I apologize, I should have supplied more context....
Here is my sample source
package ...;
import java.math.BigInteger;
public class TestJavaDoc
{
/**
* TEST_STRING has value {@value}
*/
public static final String TEST_STRING = "IFQ Permit ";
/**
* TEST_BIG_INTEGER has value {@value}
* Should also work like this {@value #TEST_BIG_INTEGER}
* Constant ONE has a value {@value BigInteger#ONE}
*/
public static final BigInteger TEST_BIG_INTEGER = BigInteger.valueOf(1000);
}
Here is the generated Javadoc, where you can see that @value works for a String, but fails for BigInteger....
TEST_STRING
public static final java.lang.String TEST_STRING
TEST_STRING has value "IFQ Permit "
TEST_BIG_INTEGER
public static final java.math.BigInteger TEST_BIG_INTEGER
TEST_BIG_INTEGER has value {@value}
Should also work like this {@value}
Constant ONE has a value {@value}
Here is more context:
>javadoc -J-version
java version "1.4.2_09"
Java(TM) 2 Runtime Environment, Standard Edition (build 1.4.2_09-b05)
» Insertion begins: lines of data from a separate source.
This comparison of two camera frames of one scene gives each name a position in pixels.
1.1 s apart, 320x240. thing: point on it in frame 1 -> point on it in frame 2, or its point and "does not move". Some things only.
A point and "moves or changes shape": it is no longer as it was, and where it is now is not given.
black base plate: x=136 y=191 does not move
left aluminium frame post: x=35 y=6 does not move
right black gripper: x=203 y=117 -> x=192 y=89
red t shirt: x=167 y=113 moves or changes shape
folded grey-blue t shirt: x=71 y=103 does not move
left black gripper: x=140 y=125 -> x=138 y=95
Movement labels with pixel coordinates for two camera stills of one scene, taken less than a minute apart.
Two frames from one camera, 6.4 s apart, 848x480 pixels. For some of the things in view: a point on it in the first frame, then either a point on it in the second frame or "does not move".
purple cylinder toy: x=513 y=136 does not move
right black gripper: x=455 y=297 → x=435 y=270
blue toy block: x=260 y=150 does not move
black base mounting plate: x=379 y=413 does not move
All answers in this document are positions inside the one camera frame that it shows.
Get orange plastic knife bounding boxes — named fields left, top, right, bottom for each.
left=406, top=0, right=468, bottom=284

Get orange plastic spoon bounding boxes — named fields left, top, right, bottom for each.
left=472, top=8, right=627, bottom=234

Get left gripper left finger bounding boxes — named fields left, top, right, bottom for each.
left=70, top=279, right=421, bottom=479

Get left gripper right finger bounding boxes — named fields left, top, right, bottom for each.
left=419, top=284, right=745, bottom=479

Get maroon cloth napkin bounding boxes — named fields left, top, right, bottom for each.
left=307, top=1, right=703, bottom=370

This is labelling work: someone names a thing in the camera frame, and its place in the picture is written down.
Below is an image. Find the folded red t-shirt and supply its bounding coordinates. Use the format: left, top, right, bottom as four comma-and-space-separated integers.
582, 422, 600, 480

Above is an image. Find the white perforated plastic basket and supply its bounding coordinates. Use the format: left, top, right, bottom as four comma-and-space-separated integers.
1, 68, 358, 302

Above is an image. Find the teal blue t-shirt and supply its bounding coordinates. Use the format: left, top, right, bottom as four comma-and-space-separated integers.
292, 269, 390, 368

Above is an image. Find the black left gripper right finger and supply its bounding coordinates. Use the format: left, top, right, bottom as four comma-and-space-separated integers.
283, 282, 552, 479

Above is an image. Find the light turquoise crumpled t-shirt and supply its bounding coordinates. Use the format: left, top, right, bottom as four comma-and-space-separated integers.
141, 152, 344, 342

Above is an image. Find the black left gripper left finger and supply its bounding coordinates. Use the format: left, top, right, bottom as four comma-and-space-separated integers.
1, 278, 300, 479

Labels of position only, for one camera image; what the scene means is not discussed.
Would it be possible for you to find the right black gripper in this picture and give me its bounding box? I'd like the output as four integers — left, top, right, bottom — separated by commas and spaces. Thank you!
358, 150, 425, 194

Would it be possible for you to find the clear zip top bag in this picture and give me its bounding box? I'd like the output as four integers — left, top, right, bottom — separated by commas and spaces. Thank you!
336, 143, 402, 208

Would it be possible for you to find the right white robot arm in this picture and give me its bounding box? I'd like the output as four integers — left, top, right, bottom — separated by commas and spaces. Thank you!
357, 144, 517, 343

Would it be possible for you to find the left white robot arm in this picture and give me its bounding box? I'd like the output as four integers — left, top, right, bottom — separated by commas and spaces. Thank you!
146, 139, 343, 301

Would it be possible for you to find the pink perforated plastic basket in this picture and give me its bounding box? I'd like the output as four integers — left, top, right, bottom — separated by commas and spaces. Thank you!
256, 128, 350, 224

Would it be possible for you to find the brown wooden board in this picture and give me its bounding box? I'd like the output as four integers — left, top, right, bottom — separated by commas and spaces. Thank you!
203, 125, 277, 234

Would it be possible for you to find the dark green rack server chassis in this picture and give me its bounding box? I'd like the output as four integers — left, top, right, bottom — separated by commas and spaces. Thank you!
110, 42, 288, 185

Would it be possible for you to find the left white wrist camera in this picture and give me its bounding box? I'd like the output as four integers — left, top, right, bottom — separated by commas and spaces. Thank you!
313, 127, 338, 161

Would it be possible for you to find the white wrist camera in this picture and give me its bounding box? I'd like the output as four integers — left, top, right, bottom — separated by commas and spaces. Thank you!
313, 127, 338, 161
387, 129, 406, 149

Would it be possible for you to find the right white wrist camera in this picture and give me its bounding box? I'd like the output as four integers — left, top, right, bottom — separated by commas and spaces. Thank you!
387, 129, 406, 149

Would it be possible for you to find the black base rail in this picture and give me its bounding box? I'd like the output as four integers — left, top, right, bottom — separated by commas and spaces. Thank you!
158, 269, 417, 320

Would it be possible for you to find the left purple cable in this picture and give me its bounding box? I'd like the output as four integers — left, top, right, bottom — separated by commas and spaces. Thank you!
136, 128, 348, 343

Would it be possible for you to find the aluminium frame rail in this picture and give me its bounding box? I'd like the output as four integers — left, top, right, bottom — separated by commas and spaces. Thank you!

Java HotSpot(TM) Client VM (build 1.4.2_09-b05, mixed mode)
excerpt from build.xml:
<target name="larryDoc"
description="Generates JavaDoc Business Rule classes">
<tstamp>
<format property="generation.time" pattern="MM/dd/yyyy hh:mm:ss aa"/>
</tstamp>
<javadoc
destdir="./businessRules"
author = "true"
version = "true"
use = "true"
windowtitle = "Business Rules"
additionalparam="-breakiterator">
<fileset dir="../business/src" defaultexcludes="yes">
<include name="org/psmfc/er/business/TestJavaDoc.java"/>
</fileset>
<classpath>
<path>
<pathelement path="IER/business/classes"/>
</path>
</classpath>
<bottom>generated: ${generation.time}</bottom>
</javadoc>
</target>
Thanks for the detail (I should have understood that's what you meant).
Sorry, but I believe {@value} was designed to work only with RH constants, not RH expressions or variables. I believe if you were to try assigning an expression to a static string, it would also fail. This was a design decision.
-Doug
Thanks for the info. I presume that design decision was for expediency, I can imagine that it is several orders of magnitude simpler to render the value of an RH constant than it is to interpret and render the value of an expression....
I need to be reminded that Javadoc is a text processing tool and not an integral part of the Java compiler.
It would be very nice if it could render the value of any constants.